Transfusion related acute lung injury (TRALI)
In patients receiving immunoglobulin such as IQYMUNE, there have been rare cases of Transfusion Related Acute Lung Injury (TRALI). This disease is characterized by decrease of oxygen level in the body (hypoxemia), difficulties in breathing (dyspnoea), increase of the respiratory rate (tachypnoea), blueing skin (cyanosis), fever and decrease of the blood pressure (hypotension). Symptoms of TRALI typically appear during the infusion of immunoglobulin or within 6 hours following the infusion, often within 1 to 2 hours. Therefore, if you notice any such reactions during IQYMUNE infusion, tell your doctor immediately. He/she will decide whether the infusion rate should be decreased or whether the infusion should be stopped.
Information on virus safety
When medicines are made from human blood or plasma, certain measures are put in place to prevent infections being passed on to patients. These include:
- careful selection of blood and plasma donors to make sure those at risk of carrying infections are excluded,
- the testing of each donation and pools of plasma for signs of virus/infections,
- the inclusion of steps in the processing of the blood or plasma that can inactivate or remove viruses.

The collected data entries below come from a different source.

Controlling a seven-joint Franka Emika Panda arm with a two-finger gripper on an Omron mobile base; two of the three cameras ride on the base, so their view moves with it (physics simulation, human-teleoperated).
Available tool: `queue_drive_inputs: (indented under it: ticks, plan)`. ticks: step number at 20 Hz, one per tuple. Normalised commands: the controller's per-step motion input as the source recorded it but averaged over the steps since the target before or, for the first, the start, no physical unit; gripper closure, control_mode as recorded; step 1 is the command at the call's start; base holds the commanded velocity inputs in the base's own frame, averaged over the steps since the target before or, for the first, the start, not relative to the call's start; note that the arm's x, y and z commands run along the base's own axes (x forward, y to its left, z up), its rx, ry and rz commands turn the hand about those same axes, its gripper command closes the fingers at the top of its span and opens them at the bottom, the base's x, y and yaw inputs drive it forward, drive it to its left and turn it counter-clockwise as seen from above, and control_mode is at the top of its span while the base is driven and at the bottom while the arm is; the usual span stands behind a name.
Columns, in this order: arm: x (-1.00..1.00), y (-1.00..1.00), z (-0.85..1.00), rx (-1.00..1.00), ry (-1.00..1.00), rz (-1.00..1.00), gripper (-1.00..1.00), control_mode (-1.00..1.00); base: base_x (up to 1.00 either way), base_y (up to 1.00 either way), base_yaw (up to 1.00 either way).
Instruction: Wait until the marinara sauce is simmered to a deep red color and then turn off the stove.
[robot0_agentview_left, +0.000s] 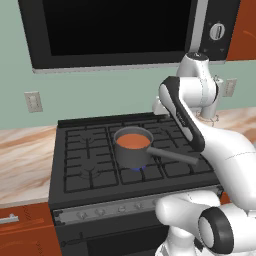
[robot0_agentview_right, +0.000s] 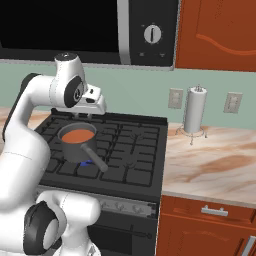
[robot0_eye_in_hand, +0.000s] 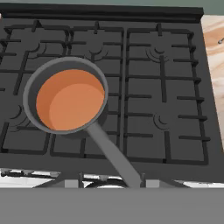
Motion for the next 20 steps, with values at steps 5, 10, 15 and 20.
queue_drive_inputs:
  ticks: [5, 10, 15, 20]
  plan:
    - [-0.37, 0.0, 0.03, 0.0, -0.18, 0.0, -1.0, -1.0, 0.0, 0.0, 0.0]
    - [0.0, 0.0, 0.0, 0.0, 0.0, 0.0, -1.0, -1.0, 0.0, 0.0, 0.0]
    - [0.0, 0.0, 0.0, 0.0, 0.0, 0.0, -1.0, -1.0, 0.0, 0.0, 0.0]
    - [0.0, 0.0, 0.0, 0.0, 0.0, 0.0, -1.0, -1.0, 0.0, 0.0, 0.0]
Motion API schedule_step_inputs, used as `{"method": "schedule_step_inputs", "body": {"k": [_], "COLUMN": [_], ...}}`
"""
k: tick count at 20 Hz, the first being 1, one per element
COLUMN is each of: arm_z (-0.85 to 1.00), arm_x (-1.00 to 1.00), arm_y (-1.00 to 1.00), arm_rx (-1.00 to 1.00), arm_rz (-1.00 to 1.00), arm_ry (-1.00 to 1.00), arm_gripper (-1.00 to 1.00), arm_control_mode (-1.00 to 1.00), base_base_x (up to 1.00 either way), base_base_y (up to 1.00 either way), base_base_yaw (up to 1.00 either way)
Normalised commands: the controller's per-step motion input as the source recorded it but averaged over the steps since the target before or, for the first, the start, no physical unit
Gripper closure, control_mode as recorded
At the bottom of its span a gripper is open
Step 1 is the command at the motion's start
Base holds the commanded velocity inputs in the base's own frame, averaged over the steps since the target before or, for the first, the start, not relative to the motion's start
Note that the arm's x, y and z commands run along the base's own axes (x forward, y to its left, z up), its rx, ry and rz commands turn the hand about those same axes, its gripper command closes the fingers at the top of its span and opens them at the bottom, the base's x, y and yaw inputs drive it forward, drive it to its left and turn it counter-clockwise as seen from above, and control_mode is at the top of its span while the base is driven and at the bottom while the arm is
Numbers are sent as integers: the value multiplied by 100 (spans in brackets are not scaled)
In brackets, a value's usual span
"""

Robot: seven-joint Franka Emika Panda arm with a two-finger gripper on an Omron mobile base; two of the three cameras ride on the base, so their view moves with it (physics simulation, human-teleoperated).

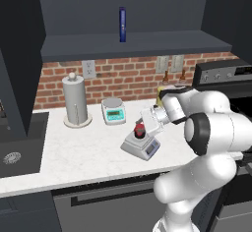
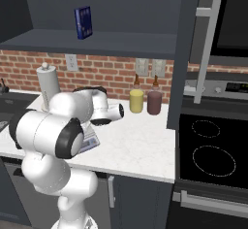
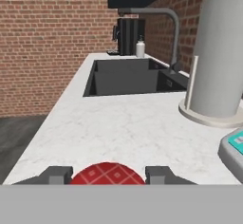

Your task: Pick the jam and place it on the digital scale for weighing, and close the cabinet.

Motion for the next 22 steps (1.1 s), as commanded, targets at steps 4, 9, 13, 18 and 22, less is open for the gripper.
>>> {"method": "schedule_step_inputs", "body": {"k": [4, 9, 13, 18, 22], "arm_z": [-30, -6, 0, 0, 0], "arm_x": [0, -1, -15, -28, -6], "arm_y": [11, 0, 0, 0, 0], "arm_rx": [0, 0, 0, 0, 0], "arm_rz": [0, 0, 0, 0, 0], "arm_ry": [5, 1, 0, 0, 0], "arm_gripper": [-100, -100, -100, -100, -100], "arm_control_mode": [-100, -100, -100, -100, -100], "base_base_x": [0, 0, 0, 0, 0], "base_base_y": [0, 0, 0, 0, 0], "base_base_yaw": [0, 0, 0, 0, 0]}}
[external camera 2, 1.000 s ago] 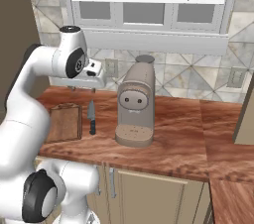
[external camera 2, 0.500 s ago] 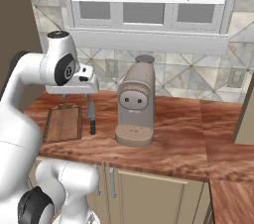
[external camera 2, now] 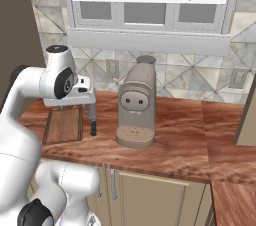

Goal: Move the cutting board and knife to the sink. Then move spray from the cabinet to the counter.

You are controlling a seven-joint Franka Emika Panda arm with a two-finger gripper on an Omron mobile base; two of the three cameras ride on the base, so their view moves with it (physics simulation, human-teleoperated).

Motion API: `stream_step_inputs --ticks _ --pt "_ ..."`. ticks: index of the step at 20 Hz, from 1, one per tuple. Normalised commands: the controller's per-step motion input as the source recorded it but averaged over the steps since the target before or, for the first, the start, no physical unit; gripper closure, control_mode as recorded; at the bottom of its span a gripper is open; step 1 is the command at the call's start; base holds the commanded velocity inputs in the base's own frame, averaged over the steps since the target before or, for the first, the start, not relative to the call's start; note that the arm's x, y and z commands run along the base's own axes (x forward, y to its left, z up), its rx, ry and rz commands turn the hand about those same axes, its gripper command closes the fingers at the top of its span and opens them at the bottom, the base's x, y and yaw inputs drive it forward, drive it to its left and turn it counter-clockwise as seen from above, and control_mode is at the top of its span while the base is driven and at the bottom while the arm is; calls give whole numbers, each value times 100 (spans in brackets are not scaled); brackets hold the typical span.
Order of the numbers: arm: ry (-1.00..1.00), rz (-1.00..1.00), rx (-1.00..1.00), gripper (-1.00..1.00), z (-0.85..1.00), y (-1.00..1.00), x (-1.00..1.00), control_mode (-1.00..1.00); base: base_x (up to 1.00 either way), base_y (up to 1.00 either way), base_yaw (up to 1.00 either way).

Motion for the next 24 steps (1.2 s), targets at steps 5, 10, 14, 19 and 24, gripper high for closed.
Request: stream_step_inputs --ticks 5,10,14,19,24 --pt "7 7 -2 -100 -40 10 2 -100 0 0 0" --pt "5 5 -5 -100 -28 0 0 -100 0 0 0" --pt "6 2 -5 -100 -21 3 3 -100 0 0 0" --pt "6 0 0 -100 -23 11 7 -100 0 0 0" --pt "2 1 0 -100 -31 11 15 -100 0 0 0"
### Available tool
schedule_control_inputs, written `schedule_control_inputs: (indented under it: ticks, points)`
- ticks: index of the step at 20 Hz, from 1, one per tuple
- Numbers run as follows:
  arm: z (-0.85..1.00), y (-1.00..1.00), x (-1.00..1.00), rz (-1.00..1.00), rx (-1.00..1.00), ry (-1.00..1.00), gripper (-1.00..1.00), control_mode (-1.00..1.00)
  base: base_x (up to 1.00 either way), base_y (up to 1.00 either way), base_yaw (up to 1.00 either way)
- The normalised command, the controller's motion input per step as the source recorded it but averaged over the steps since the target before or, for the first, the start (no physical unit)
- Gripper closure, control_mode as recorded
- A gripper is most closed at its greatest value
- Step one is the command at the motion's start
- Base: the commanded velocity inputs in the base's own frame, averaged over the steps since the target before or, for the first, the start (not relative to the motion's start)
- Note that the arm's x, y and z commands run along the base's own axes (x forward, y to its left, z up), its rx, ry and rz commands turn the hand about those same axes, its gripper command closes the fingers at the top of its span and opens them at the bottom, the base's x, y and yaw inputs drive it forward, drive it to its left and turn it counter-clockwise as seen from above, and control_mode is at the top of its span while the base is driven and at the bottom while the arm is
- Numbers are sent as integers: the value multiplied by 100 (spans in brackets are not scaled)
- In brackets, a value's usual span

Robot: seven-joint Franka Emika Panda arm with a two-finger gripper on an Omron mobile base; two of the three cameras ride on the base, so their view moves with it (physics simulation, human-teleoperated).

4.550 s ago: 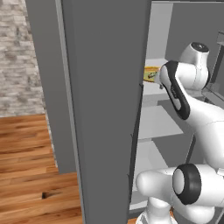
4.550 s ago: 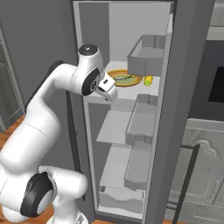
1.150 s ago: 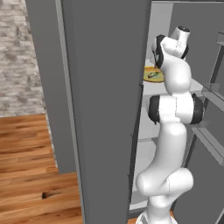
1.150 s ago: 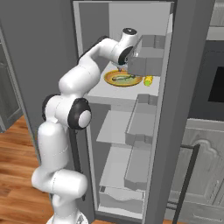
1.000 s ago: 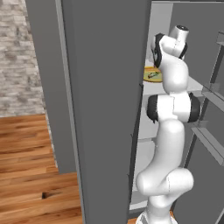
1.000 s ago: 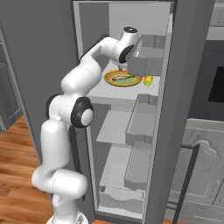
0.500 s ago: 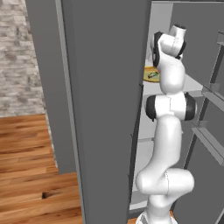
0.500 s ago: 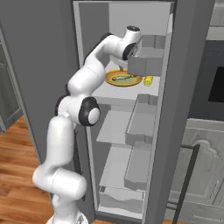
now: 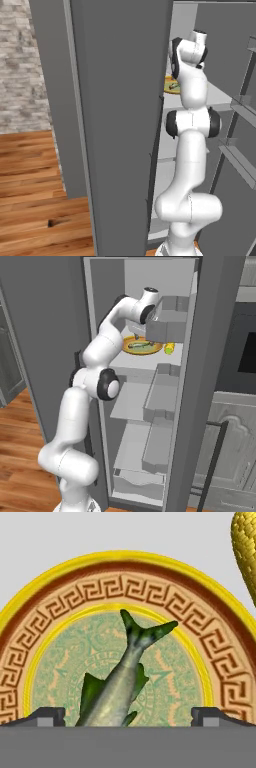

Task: Retrieve the fish from the fridge and place it on the cutting board.

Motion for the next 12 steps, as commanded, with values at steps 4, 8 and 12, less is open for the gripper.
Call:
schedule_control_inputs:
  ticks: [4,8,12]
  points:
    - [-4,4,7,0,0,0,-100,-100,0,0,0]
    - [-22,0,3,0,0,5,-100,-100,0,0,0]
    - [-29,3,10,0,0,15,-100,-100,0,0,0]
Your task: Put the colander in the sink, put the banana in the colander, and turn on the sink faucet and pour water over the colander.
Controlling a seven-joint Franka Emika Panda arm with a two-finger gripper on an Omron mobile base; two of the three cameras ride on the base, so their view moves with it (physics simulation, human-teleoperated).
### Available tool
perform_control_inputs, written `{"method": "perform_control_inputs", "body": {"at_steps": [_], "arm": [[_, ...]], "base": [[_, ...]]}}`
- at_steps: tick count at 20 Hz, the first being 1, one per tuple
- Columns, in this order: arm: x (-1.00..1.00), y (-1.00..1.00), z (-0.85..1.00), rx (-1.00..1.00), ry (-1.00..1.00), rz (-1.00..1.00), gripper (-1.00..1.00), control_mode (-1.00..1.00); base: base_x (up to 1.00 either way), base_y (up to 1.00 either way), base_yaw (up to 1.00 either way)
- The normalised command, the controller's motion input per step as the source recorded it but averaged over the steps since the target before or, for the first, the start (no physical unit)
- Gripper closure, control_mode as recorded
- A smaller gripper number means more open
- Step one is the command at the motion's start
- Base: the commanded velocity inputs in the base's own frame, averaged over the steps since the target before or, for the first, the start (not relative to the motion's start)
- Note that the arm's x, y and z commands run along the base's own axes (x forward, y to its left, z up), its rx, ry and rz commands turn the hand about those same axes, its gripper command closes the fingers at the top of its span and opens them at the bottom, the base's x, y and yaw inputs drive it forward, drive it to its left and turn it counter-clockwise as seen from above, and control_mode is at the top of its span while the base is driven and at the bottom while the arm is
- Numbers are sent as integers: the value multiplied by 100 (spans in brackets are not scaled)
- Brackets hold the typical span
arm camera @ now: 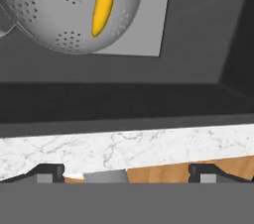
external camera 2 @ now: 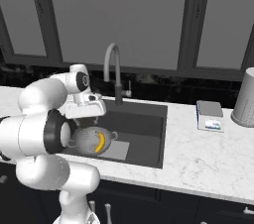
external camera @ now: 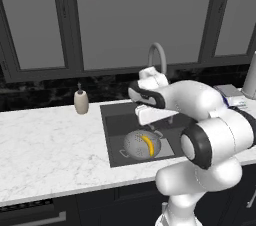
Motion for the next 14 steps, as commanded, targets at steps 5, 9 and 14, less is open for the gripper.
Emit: {"method": "perform_control_inputs", "body": {"at_steps": [5, 9, 14], "arm": [[-73, -16, 44, 5, 0, -2, -100, -100], [-58, -50, 40, 4, -3, 3, -100, -100], [-54, -69, 38, 5, -10, 14, -100, -100]], "base": [[0, 0, 0], [0, 0, 0], [0, 0, 0]]}}
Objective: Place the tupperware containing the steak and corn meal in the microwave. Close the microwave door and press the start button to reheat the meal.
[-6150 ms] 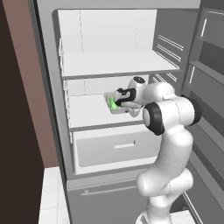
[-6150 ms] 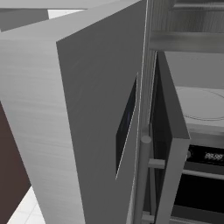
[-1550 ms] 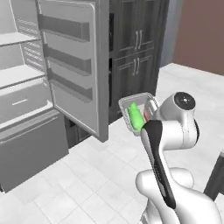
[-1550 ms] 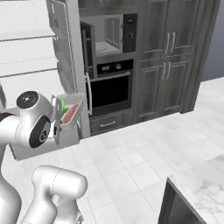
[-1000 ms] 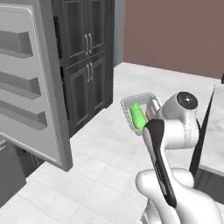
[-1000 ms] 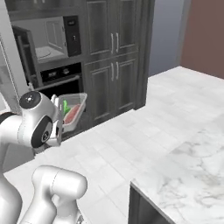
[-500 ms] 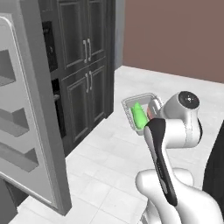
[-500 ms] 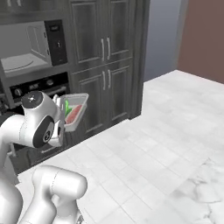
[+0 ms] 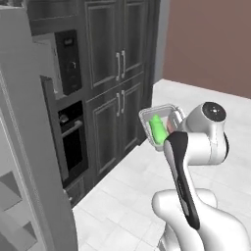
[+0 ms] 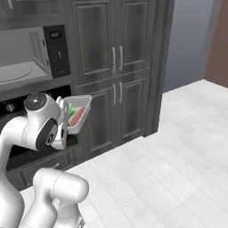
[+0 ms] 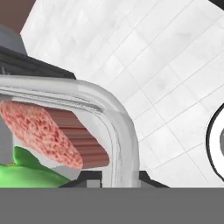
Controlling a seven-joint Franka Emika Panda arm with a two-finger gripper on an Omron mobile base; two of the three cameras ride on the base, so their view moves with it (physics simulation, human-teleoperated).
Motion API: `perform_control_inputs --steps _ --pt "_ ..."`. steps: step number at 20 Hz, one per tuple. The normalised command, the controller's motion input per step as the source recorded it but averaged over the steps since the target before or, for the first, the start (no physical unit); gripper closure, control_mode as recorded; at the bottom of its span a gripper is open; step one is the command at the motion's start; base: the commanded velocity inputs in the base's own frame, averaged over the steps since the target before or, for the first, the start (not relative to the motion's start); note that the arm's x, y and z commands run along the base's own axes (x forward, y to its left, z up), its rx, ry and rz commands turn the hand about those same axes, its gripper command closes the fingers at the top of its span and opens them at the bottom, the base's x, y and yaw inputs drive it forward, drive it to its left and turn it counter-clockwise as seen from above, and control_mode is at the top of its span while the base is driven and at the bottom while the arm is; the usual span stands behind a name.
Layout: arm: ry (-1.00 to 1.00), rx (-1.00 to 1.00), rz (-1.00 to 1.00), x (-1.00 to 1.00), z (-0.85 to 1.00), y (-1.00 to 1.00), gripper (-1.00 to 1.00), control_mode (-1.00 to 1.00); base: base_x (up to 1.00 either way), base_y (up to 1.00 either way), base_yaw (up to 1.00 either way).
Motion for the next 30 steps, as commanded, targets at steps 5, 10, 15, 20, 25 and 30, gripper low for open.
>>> perform_control_inputs --steps 5,10,15,20,25,30 --pt "0.00 0.00 0.00 0.00 0.00 0.00 1.00 1.00 1.00 -0.02 0.50" --pt "0.00 0.00 0.00 0.00 0.00 0.00 1.00 1.00 1.00 -0.23 0.54" --pt "0.00 0.00 0.00 0.00 0.00 0.00 1.00 1.00 0.98 -0.37 0.54" --pt "0.00 0.00 0.00 0.00 0.00 0.00 1.00 1.00 0.40 -0.26 0.62" --pt "0.00 0.00 0.00 0.00 0.00 0.00 1.00 1.00 0.00 -0.03 0.61" --pt "0.00 0.00 0.00 0.00 0.00 0.00 1.00 1.00 0.11 -0.32 0.54"
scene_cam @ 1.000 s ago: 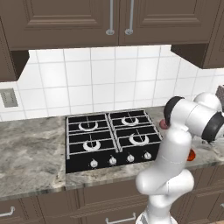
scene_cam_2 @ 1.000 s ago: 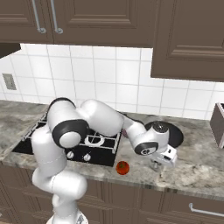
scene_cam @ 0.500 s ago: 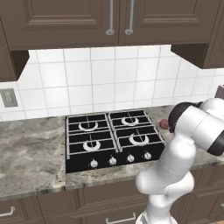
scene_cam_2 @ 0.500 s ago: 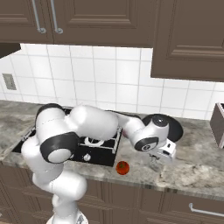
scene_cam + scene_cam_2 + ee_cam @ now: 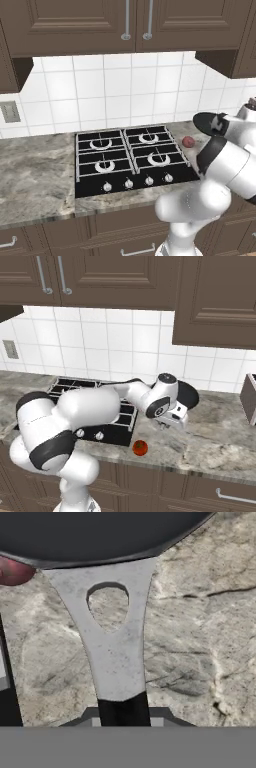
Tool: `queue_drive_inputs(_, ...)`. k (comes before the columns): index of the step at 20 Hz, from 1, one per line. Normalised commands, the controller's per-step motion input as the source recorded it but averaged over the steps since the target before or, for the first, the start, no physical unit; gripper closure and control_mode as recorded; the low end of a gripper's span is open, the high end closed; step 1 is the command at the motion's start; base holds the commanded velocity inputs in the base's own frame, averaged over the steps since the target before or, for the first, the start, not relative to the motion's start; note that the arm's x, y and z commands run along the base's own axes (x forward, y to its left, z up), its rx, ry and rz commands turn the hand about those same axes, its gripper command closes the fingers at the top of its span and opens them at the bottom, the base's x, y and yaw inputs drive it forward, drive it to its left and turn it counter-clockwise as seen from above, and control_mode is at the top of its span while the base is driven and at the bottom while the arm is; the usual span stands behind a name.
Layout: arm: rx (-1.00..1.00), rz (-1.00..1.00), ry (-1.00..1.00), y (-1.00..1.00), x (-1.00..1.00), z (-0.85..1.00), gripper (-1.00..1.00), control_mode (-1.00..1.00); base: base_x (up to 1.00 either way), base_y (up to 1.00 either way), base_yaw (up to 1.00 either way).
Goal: Place the pan on the rear left burner on the stove. Then place the tomato and the onion in the pan and turn on the rear left burner.
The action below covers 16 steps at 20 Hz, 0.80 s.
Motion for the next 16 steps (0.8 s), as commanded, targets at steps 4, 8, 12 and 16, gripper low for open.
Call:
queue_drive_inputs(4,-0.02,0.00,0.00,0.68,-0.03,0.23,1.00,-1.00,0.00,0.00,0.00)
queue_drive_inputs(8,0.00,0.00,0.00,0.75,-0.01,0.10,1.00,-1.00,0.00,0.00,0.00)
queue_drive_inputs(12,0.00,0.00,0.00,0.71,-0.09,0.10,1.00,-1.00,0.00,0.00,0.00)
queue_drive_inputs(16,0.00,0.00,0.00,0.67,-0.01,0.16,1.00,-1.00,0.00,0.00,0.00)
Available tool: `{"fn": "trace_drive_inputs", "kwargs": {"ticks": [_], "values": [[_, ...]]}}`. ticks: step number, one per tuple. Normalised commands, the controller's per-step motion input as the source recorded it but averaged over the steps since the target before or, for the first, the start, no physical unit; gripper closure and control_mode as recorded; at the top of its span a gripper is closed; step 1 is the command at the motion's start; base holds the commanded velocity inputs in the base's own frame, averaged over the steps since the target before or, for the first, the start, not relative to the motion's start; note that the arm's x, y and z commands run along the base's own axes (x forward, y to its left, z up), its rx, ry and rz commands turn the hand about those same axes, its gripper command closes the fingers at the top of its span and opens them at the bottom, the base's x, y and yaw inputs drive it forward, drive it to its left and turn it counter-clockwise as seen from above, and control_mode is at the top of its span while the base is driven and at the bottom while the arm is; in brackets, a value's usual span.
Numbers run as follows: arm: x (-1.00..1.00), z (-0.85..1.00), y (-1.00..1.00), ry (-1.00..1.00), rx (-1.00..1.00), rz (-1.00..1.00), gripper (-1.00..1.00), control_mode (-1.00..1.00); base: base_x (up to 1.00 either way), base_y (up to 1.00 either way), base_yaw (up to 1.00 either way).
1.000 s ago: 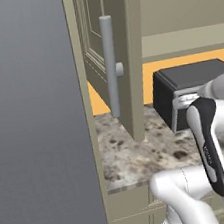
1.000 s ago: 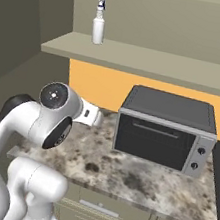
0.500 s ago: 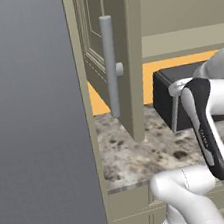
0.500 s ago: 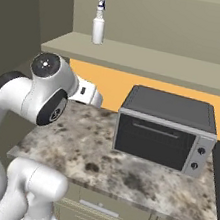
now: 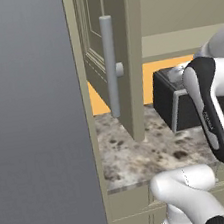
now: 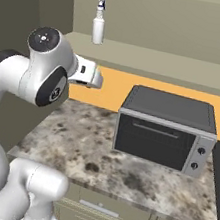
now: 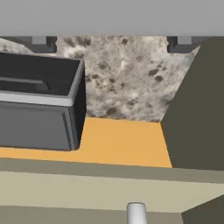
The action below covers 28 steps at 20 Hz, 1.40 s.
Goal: Move the cutting board and knife to the sink. Then move spray from the cabinet to the counter.
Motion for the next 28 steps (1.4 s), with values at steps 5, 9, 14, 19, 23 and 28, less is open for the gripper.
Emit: {"fn": "trace_drive_inputs", "kwargs": {"ticks": [5,9,14,19,23,28], "values": [[0.01,0.34,0.06,-0.30,-0.02,0.09,-1.00,-1.00,0.00,0.00,0.00],[0.01,0.30,0.09,-0.38,0.00,0.08,-1.00,-1.00,0.00,0.00,0.00],[0.06,0.37,0.14,-0.02,0.00,0.01,-1.00,-1.00,0.00,0.00,0.00],[0.19,0.36,0.15,0.05,0.04,0.00,-1.00,-1.00,0.00,0.00,0.00],[0.33,0.26,0.12,0.00,0.03,0.00,-1.00,-1.00,0.00,0.00,0.00],[0.35,0.13,0.11,-0.01,0.07,0.00,-1.00,-1.00,0.00,0.00,0.00]]}}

Despite these measures, when medicines prepared from human blood or plasma are administered, the possibility of passing on infection cannot be totally excluded. This also applies to any unknown or emerging viruses and other types of infections.
The measures taken are considered effective for viruses such as human immunodeficiency virus (HIV), hepatitis B virus, hepatitis C virus, hepatitis A virus and parvovirus B19.
Immunoglobulins have not been associated with hepatitis A or parvovirus B19 infections, possibly because antibodies against these infections, which are contained in the product, are protective.
It is strongly recommended that every time you are given a dose of IQYMUNE, the name and batch number of the product are recorded in order to maintain a record of the batches used.